#### [What you are asked to do]
Pick out and copy every line below that has the word "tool".

#### [The data]
################

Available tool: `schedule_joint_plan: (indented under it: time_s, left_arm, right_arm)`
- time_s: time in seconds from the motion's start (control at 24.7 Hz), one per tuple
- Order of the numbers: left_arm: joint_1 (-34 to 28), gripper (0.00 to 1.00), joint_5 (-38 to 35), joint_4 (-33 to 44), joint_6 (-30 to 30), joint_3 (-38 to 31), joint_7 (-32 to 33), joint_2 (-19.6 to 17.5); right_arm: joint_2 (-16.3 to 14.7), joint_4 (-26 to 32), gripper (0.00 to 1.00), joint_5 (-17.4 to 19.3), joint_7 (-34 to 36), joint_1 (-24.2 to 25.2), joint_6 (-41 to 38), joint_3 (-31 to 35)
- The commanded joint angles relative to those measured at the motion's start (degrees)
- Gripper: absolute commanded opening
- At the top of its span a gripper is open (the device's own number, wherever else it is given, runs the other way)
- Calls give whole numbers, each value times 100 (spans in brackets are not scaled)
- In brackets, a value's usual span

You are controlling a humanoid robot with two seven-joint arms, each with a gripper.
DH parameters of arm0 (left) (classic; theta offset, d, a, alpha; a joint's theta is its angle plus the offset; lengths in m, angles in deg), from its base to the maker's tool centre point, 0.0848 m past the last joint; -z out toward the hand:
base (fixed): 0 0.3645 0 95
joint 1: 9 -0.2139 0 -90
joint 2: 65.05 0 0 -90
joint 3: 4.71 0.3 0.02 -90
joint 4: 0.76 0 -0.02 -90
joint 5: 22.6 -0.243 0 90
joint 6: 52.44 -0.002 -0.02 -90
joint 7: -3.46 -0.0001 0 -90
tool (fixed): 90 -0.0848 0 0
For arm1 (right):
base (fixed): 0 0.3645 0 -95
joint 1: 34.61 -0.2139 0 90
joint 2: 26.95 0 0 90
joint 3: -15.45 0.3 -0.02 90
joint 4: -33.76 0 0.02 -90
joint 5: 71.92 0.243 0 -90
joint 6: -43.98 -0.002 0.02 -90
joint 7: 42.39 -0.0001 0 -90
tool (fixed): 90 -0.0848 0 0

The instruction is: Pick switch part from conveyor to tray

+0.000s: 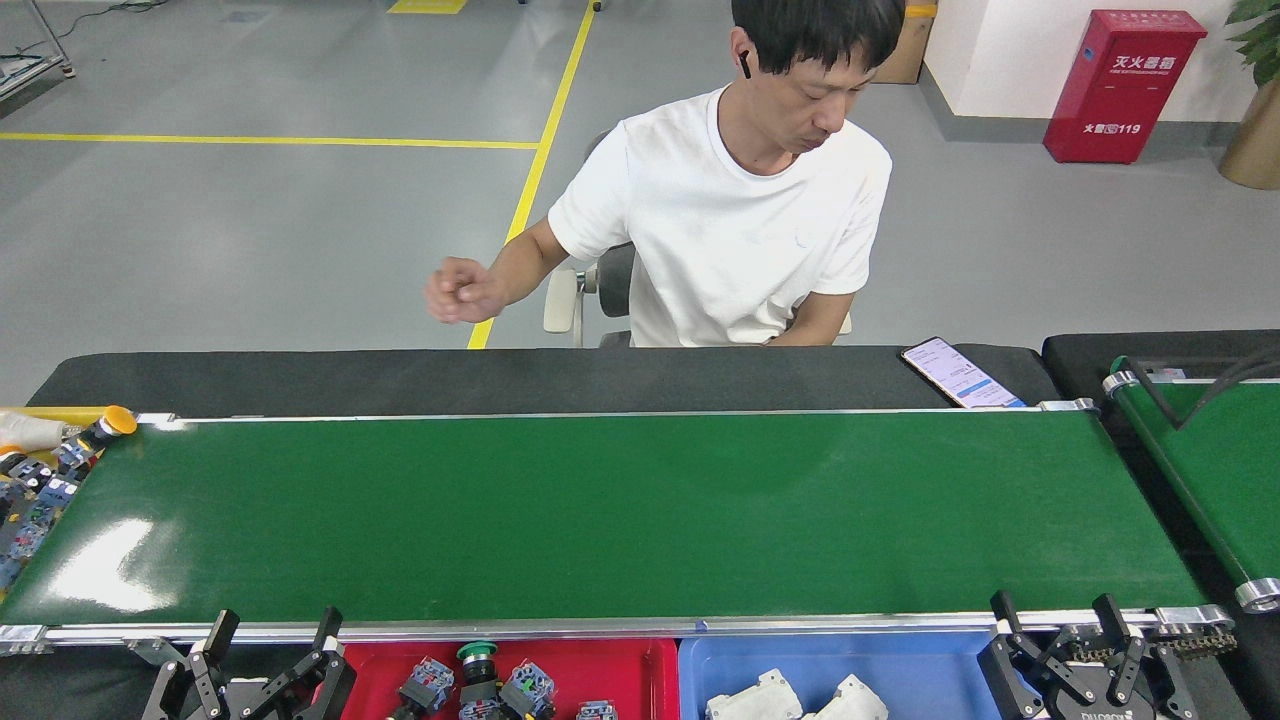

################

#### [Reply to the exercise]
Available tool: `schedule_joint_plan: (indented under it: time_s, left_arm, right_arm)`
DH parameters of arm0 (left) (classic; theta offset, d, a, alpha; a joint's theta is its angle plus the offset; lengths in m, angles in deg), from its base to the maker's tool centre point, 0.0848 m past the last joint; -z out toward the hand:
tool (fixed): 90 -0.0848 0 0
tool (fixed): 90 -0.0848 0 0

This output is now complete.